• Work item: Search the records for the string "labelling", then copy each line where it appears.

• Extracted entries:
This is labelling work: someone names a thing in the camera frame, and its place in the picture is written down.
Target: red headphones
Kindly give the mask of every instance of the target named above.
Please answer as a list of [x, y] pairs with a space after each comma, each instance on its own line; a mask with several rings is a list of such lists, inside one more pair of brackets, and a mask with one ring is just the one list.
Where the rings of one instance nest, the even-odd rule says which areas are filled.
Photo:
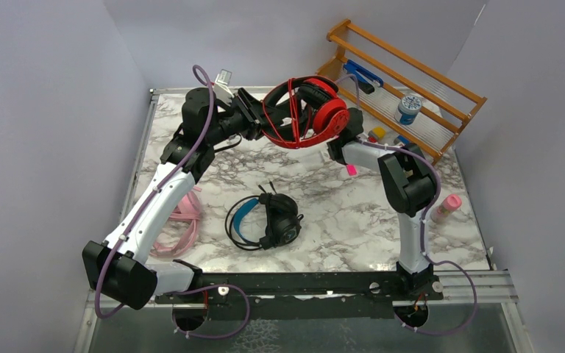
[[[273, 144], [287, 149], [315, 146], [334, 138], [349, 121], [347, 106], [343, 99], [337, 96], [337, 91], [337, 85], [322, 76], [289, 79], [286, 84], [278, 85], [263, 99], [263, 111], [276, 136], [265, 132], [263, 134]], [[278, 107], [276, 104], [285, 93], [289, 93], [291, 124], [276, 128], [267, 114], [266, 106]], [[306, 138], [309, 128], [314, 134]]]

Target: black headphones
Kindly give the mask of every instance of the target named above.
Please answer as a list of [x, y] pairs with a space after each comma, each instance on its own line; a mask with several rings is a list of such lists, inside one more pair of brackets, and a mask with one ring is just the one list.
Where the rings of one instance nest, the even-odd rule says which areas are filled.
[[[226, 214], [226, 218], [224, 219], [226, 234], [239, 249], [247, 251], [270, 249], [287, 245], [298, 238], [300, 229], [302, 228], [300, 221], [304, 218], [304, 215], [298, 215], [298, 204], [291, 197], [282, 193], [276, 193], [273, 184], [271, 182], [269, 184], [275, 193], [267, 193], [265, 189], [259, 185], [259, 188], [263, 191], [262, 194], [244, 197], [236, 202]], [[246, 200], [248, 201], [239, 207], [229, 222], [228, 219], [232, 211], [241, 202]], [[267, 227], [265, 228], [265, 236], [259, 239], [258, 242], [254, 242], [243, 237], [239, 226], [241, 220], [244, 219], [257, 204], [265, 205]], [[235, 233], [244, 241], [243, 243], [233, 238], [232, 229], [235, 229]]]

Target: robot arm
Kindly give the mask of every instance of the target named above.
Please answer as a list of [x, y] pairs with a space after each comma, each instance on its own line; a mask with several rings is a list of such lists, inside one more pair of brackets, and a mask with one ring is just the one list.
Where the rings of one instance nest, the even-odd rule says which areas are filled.
[[[194, 268], [185, 263], [166, 263], [162, 265], [144, 265], [149, 256], [154, 240], [170, 216], [172, 210], [189, 190], [200, 180], [215, 157], [214, 146], [234, 135], [240, 134], [247, 140], [263, 137], [263, 130], [269, 128], [269, 122], [279, 126], [288, 116], [288, 102], [269, 107], [252, 97], [243, 88], [234, 96], [228, 96], [227, 90], [216, 90], [223, 99], [216, 99], [211, 124], [204, 142], [189, 158], [183, 169], [173, 175], [166, 186], [153, 195], [153, 199], [143, 211], [115, 255], [110, 259], [110, 267], [103, 282], [102, 293], [130, 306], [142, 308], [152, 295], [171, 291], [187, 290], [194, 277]], [[204, 127], [205, 116], [209, 110], [208, 91], [205, 88], [191, 90], [182, 106], [183, 122], [166, 145], [151, 184], [144, 195], [149, 194], [157, 180], [166, 177], [182, 160]], [[363, 116], [360, 110], [348, 109], [350, 119], [339, 136], [328, 143], [328, 150], [333, 160], [341, 164], [359, 165], [379, 171], [383, 178], [387, 199], [399, 213], [401, 233], [401, 255], [398, 271], [409, 277], [408, 287], [413, 290], [418, 284], [426, 282], [425, 275], [432, 276], [432, 268], [421, 253], [419, 236], [419, 211], [434, 196], [434, 187], [430, 172], [414, 158], [367, 145], [358, 139], [363, 132]], [[415, 145], [406, 147], [420, 154]], [[99, 273], [107, 260], [110, 250], [124, 234], [124, 228], [136, 217], [137, 210], [143, 203], [141, 198], [118, 227], [98, 244], [90, 241], [83, 250], [83, 260], [88, 281], [92, 289], [96, 288]]]

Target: circular hole
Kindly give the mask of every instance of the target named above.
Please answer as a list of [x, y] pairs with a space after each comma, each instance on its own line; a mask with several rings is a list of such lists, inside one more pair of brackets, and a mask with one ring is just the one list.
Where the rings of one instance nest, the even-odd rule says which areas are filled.
[[415, 310], [415, 307], [412, 305], [408, 307], [394, 307], [393, 311], [402, 322], [411, 327], [420, 327], [425, 324], [429, 314], [426, 307], [418, 307]]
[[205, 322], [206, 313], [204, 315], [194, 315], [192, 310], [174, 310], [172, 318], [174, 323], [183, 331], [194, 331]]

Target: marble surface
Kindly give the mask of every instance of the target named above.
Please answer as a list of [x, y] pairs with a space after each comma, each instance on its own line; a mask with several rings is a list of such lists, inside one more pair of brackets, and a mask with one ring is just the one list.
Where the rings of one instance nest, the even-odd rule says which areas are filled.
[[[253, 91], [261, 99], [263, 89]], [[163, 147], [181, 122], [184, 94], [159, 98], [135, 191], [139, 198], [150, 183]], [[365, 114], [365, 131], [379, 123]], [[392, 133], [388, 140], [393, 140]], [[244, 141], [216, 155], [198, 186], [202, 204], [199, 239], [182, 260], [209, 272], [390, 271], [399, 254], [397, 214], [386, 201], [380, 175], [358, 168], [356, 176], [324, 157], [325, 145], [309, 149], [281, 149], [267, 139]], [[486, 252], [458, 163], [448, 153], [438, 164], [443, 187], [441, 201], [456, 193], [463, 206], [442, 225], [430, 224], [434, 260], [452, 260], [466, 269], [488, 269]], [[257, 252], [235, 247], [224, 232], [224, 217], [237, 200], [260, 191], [271, 180], [279, 193], [298, 202], [305, 215], [299, 238], [288, 246]], [[256, 208], [242, 223], [242, 234], [263, 236], [265, 212]], [[171, 243], [187, 224], [169, 221], [158, 240]], [[149, 263], [160, 260], [149, 258]], [[454, 268], [442, 266], [438, 270]]]

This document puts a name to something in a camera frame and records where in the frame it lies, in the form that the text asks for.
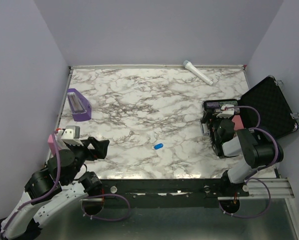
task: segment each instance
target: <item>wall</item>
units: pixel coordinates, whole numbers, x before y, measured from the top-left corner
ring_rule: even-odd
[[[0,0],[0,218],[47,156],[69,69],[32,0]]]
[[[284,82],[291,109],[299,112],[299,0],[285,0],[247,66],[254,86],[267,75]],[[299,131],[280,141],[284,160],[279,171],[288,177],[299,209]]]
[[[35,0],[71,66],[247,64],[283,0]]]

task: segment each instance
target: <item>black case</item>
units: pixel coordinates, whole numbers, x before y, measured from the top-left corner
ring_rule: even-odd
[[[202,105],[206,110],[205,103],[235,100],[207,100]],[[242,95],[237,103],[238,106],[251,106],[257,109],[260,115],[260,127],[265,127],[276,139],[299,129],[297,121],[291,116],[292,110],[273,76],[267,76]],[[253,110],[241,108],[239,115],[245,128],[256,126],[258,118]]]

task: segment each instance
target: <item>blue object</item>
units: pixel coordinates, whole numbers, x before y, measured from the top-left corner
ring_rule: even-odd
[[[157,150],[157,149],[162,148],[163,146],[164,146],[163,143],[159,143],[154,146],[154,149]]]

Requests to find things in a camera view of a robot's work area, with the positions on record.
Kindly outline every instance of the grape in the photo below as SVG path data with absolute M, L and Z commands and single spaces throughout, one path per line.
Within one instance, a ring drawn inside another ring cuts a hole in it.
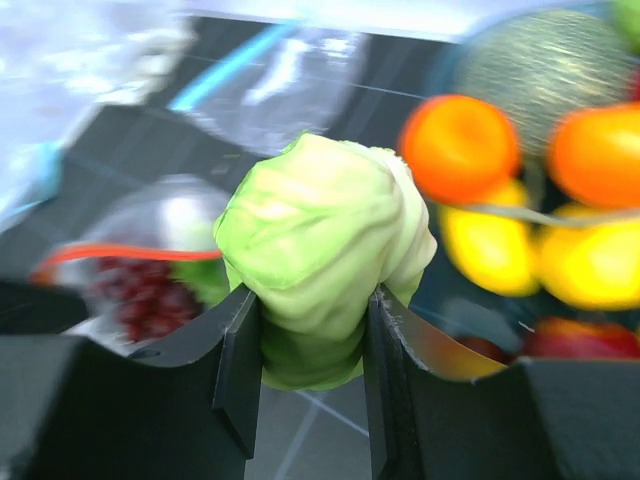
M 169 262 L 104 257 L 97 270 L 91 291 L 119 303 L 116 320 L 131 342 L 164 337 L 202 311 L 186 286 L 171 278 Z

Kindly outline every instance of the cabbage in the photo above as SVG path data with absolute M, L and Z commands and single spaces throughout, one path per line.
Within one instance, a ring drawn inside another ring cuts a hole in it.
M 327 389 L 362 373 L 363 315 L 379 283 L 409 303 L 436 241 L 392 150 L 303 134 L 256 164 L 214 227 L 229 286 L 260 298 L 263 382 Z

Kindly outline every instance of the clear plastic bag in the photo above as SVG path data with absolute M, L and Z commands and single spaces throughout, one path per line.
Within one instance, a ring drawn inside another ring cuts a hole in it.
M 210 260 L 194 265 L 208 270 L 206 293 L 221 301 L 228 282 L 213 225 L 228 201 L 191 175 L 164 177 L 115 202 L 78 243 L 54 251 L 45 264 L 68 261 L 56 263 L 49 280 L 79 289 L 94 315 L 71 333 L 128 353 L 180 328 L 202 312 L 202 292 L 180 281 L 190 260 Z
M 81 99 L 143 102 L 195 40 L 180 0 L 61 0 L 56 8 L 51 39 L 37 52 L 37 76 L 50 103 L 65 101 L 76 113 Z
M 292 30 L 182 113 L 207 132 L 265 157 L 278 155 L 304 131 L 326 131 L 360 80 L 369 37 L 304 24 Z
M 55 146 L 40 143 L 33 98 L 19 76 L 5 74 L 0 73 L 0 234 L 55 195 L 60 167 Z

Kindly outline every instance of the cantaloupe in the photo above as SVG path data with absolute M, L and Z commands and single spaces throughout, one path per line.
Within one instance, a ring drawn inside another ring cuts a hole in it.
M 540 158 L 565 114 L 628 100 L 634 69 L 626 39 L 606 21 L 544 10 L 476 37 L 458 65 L 454 90 L 507 113 L 523 153 Z

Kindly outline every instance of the red apple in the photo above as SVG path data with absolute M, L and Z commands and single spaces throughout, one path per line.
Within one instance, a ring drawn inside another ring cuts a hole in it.
M 456 342 L 464 345 L 469 350 L 473 350 L 480 355 L 484 355 L 491 360 L 500 363 L 507 363 L 509 355 L 507 355 L 500 347 L 481 337 L 460 336 L 456 338 Z
M 522 355 L 551 358 L 640 358 L 638 337 L 617 323 L 566 318 L 541 320 L 523 343 Z

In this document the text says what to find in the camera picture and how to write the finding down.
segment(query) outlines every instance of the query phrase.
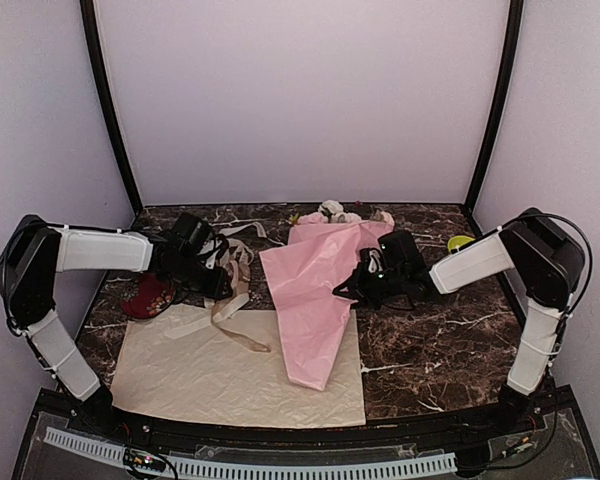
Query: yellow lid
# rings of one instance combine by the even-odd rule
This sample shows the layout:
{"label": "yellow lid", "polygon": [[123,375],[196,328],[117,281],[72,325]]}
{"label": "yellow lid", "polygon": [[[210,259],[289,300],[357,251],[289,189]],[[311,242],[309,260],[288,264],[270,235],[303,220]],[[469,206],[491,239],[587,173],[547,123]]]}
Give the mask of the yellow lid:
{"label": "yellow lid", "polygon": [[474,240],[475,238],[468,237],[467,235],[456,235],[455,237],[451,237],[447,243],[449,253],[455,253],[460,247],[467,243],[471,243]]}

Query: red floral cloth
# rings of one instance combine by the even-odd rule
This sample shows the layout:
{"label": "red floral cloth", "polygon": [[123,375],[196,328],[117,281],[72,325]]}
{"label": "red floral cloth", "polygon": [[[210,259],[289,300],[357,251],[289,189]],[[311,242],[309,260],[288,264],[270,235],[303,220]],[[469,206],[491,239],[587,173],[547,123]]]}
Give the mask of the red floral cloth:
{"label": "red floral cloth", "polygon": [[129,282],[120,306],[130,317],[153,318],[169,308],[175,293],[176,289],[169,280],[161,282],[154,274],[143,273]]}

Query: white wall
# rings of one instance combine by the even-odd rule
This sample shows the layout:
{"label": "white wall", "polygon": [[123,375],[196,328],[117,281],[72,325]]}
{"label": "white wall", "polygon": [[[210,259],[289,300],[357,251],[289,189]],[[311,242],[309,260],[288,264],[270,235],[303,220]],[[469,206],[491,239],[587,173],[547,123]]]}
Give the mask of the white wall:
{"label": "white wall", "polygon": [[[0,252],[20,218],[127,226],[131,209],[90,71],[79,2],[0,2]],[[63,274],[60,314],[75,333],[100,274]],[[11,477],[38,389],[50,385],[0,302],[0,479]]]}
{"label": "white wall", "polygon": [[507,107],[480,197],[483,228],[530,205],[578,223],[595,272],[556,365],[600,456],[600,1],[526,2]]}
{"label": "white wall", "polygon": [[507,0],[99,0],[148,204],[462,202]]}

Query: cream paper
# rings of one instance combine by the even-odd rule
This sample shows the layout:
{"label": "cream paper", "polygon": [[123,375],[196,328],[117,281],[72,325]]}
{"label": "cream paper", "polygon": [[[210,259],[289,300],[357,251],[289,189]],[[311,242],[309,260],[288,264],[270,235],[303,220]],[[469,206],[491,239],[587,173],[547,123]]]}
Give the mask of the cream paper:
{"label": "cream paper", "polygon": [[365,424],[355,313],[325,391],[287,378],[275,311],[241,310],[222,327],[271,348],[253,352],[210,323],[210,311],[175,305],[129,322],[111,391],[122,410],[170,420],[268,428]]}

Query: pink fabric
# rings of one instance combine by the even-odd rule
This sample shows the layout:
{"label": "pink fabric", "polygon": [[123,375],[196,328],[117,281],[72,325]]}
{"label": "pink fabric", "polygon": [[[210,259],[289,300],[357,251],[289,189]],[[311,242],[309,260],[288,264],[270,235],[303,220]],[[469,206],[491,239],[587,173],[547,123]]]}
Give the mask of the pink fabric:
{"label": "pink fabric", "polygon": [[352,303],[332,291],[353,272],[358,251],[392,230],[368,221],[298,225],[289,245],[260,252],[291,382],[325,389]]}

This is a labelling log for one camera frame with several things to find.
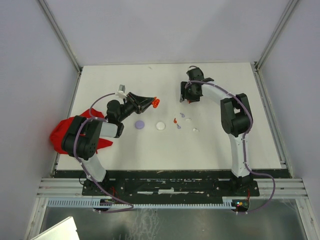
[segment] white wall
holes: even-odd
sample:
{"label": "white wall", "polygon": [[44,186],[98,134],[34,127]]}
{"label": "white wall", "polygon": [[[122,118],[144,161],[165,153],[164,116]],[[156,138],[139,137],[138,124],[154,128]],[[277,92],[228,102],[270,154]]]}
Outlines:
{"label": "white wall", "polygon": [[81,66],[252,62],[289,0],[47,0]]}
{"label": "white wall", "polygon": [[320,1],[301,1],[262,68],[296,177],[320,223]]}
{"label": "white wall", "polygon": [[0,3],[0,238],[23,239],[77,73],[35,0]]}

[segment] white table
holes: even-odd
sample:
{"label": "white table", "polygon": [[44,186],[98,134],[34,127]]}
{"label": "white table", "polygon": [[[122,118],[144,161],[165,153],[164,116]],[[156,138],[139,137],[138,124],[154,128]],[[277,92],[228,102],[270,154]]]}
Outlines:
{"label": "white table", "polygon": [[[133,113],[123,121],[120,138],[111,138],[113,145],[98,151],[102,166],[107,170],[225,170],[232,164],[228,135],[221,126],[220,106],[208,98],[200,102],[180,103],[180,82],[187,81],[187,68],[192,64],[141,64],[85,66],[80,78],[71,116],[87,110],[99,97],[116,92],[119,85],[144,97],[160,99],[158,108],[149,107],[144,113]],[[248,154],[253,169],[280,169],[280,160],[268,125],[251,65],[246,63],[202,63],[205,77],[225,87],[233,94],[248,96],[254,120],[248,135]],[[104,98],[94,107],[106,114]],[[181,129],[174,124],[177,119]],[[137,120],[145,127],[137,130]],[[156,123],[166,124],[164,131]],[[58,170],[81,170],[79,163],[61,155]]]}

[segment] red fabric
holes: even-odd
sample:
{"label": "red fabric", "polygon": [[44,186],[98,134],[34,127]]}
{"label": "red fabric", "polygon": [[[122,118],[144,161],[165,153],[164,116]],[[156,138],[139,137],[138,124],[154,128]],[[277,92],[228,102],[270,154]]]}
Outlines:
{"label": "red fabric", "polygon": [[[98,118],[104,118],[104,115],[100,111],[96,111],[95,109],[91,109],[91,113],[93,116]],[[89,109],[81,114],[82,117],[90,118]],[[62,140],[67,133],[68,128],[71,125],[71,122],[73,121],[74,117],[69,117],[68,119],[62,120],[58,126],[55,127],[55,129],[50,134],[50,141],[53,144],[53,148],[55,151],[57,151],[60,154],[67,154],[66,151],[63,151],[61,148]],[[99,138],[98,147],[97,149],[102,149],[105,147],[109,147],[113,144],[112,141]]]}

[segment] red object
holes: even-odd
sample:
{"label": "red object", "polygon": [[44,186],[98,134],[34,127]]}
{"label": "red object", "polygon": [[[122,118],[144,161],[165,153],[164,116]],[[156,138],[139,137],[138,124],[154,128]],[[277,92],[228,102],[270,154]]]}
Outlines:
{"label": "red object", "polygon": [[[91,109],[91,114],[98,118],[104,118],[104,115],[100,111],[96,111],[95,109]],[[90,118],[89,109],[82,113],[80,116]],[[55,127],[55,129],[50,134],[50,141],[53,144],[53,148],[55,151],[57,151],[59,154],[67,154],[66,151],[63,151],[61,148],[62,140],[67,133],[68,128],[70,127],[73,119],[75,117],[69,117],[68,119],[62,120],[59,122],[59,124]],[[105,147],[109,147],[113,144],[112,141],[99,138],[98,147],[97,149],[103,149]]]}
{"label": "red object", "polygon": [[155,96],[154,100],[152,102],[153,108],[156,109],[158,107],[159,103],[160,103],[160,99]]}

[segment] small blue object
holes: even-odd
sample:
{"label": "small blue object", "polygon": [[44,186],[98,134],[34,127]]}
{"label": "small blue object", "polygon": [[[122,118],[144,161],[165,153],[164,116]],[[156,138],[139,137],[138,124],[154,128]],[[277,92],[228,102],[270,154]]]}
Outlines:
{"label": "small blue object", "polygon": [[135,122],[134,126],[136,129],[143,129],[145,127],[145,123],[143,121],[139,120],[139,121]]}

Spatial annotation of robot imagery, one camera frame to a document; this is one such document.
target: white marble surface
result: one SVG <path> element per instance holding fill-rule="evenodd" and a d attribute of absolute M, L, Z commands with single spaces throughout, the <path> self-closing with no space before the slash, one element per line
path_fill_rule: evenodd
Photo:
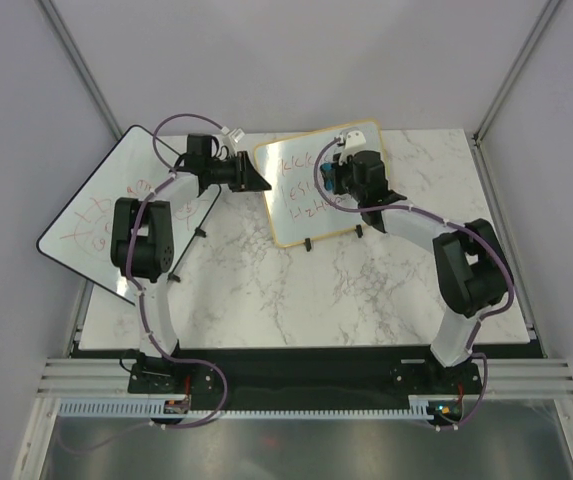
<path fill-rule="evenodd" d="M 248 135 L 244 148 L 283 135 Z M 386 131 L 393 187 L 451 220 L 490 218 L 462 130 Z M 180 264 L 169 301 L 183 347 L 427 344 L 443 303 L 432 255 L 373 229 L 280 249 L 262 194 L 224 191 Z M 82 349 L 138 344 L 134 307 L 95 288 Z M 484 322 L 480 343 L 528 342 L 517 303 Z"/>

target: gray wall
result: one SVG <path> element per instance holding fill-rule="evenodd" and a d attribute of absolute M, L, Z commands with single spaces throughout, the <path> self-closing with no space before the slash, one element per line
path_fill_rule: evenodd
<path fill-rule="evenodd" d="M 80 286 L 35 240 L 110 143 L 35 4 L 0 0 L 0 479 Z"/>
<path fill-rule="evenodd" d="M 472 131 L 545 0 L 52 3 L 122 127 L 195 111 L 248 132 Z"/>
<path fill-rule="evenodd" d="M 544 336 L 573 369 L 573 1 L 485 140 Z"/>

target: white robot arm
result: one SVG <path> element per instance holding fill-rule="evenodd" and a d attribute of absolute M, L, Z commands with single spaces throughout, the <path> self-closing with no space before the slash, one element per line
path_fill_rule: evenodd
<path fill-rule="evenodd" d="M 137 310 L 140 352 L 146 356 L 172 357 L 179 348 L 170 321 L 166 276 L 162 276 L 170 269 L 174 256 L 172 212 L 199 197 L 212 184 L 225 183 L 233 192 L 271 188 L 254 169 L 247 152 L 235 150 L 239 132 L 226 135 L 224 144 L 229 155 L 225 160 L 212 156 L 214 137 L 189 135 L 186 153 L 177 159 L 169 179 L 155 192 L 143 201 L 120 198 L 115 202 L 111 261 L 135 291 L 145 295 L 145 302 L 137 302 Z"/>
<path fill-rule="evenodd" d="M 320 164 L 322 151 L 316 162 L 325 190 L 351 195 L 359 208 L 334 204 L 316 178 L 320 194 L 335 208 L 361 213 L 365 223 L 378 231 L 403 237 L 435 255 L 447 306 L 430 350 L 442 367 L 464 362 L 489 307 L 512 289 L 512 275 L 492 225 L 483 219 L 465 226 L 452 223 L 391 190 L 380 153 L 365 149 L 366 140 L 359 130 L 344 133 L 326 148 L 333 144 L 342 147 L 333 160 Z"/>

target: wooden-framed whiteboard
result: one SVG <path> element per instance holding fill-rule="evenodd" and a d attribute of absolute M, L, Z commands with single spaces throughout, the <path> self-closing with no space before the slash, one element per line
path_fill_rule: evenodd
<path fill-rule="evenodd" d="M 319 152 L 338 135 L 359 129 L 365 150 L 381 154 L 386 164 L 381 129 L 375 120 L 361 120 L 258 145 L 254 151 L 257 171 L 271 184 L 264 192 L 266 212 L 278 247 L 286 248 L 354 230 L 363 223 L 359 214 L 331 207 L 315 189 L 313 164 Z M 341 147 L 331 147 L 322 159 L 330 161 Z M 330 195 L 337 203 L 356 208 L 348 195 Z"/>
<path fill-rule="evenodd" d="M 134 294 L 110 261 L 113 209 L 118 198 L 142 199 L 168 178 L 168 169 L 155 156 L 152 139 L 143 127 L 130 127 L 37 240 L 40 253 L 130 303 L 135 303 Z M 169 163 L 179 155 L 161 141 L 159 151 Z M 172 212 L 173 269 L 220 193 L 221 187 L 212 185 L 198 199 Z"/>

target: metal frame
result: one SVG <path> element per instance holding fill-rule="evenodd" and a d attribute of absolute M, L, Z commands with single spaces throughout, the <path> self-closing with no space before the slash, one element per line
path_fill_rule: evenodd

• Answer to this task:
This is labelling work: someone names a thing in the camera frame, and its place in the picture is written down.
This is a labelling log for one camera frame with several things to find.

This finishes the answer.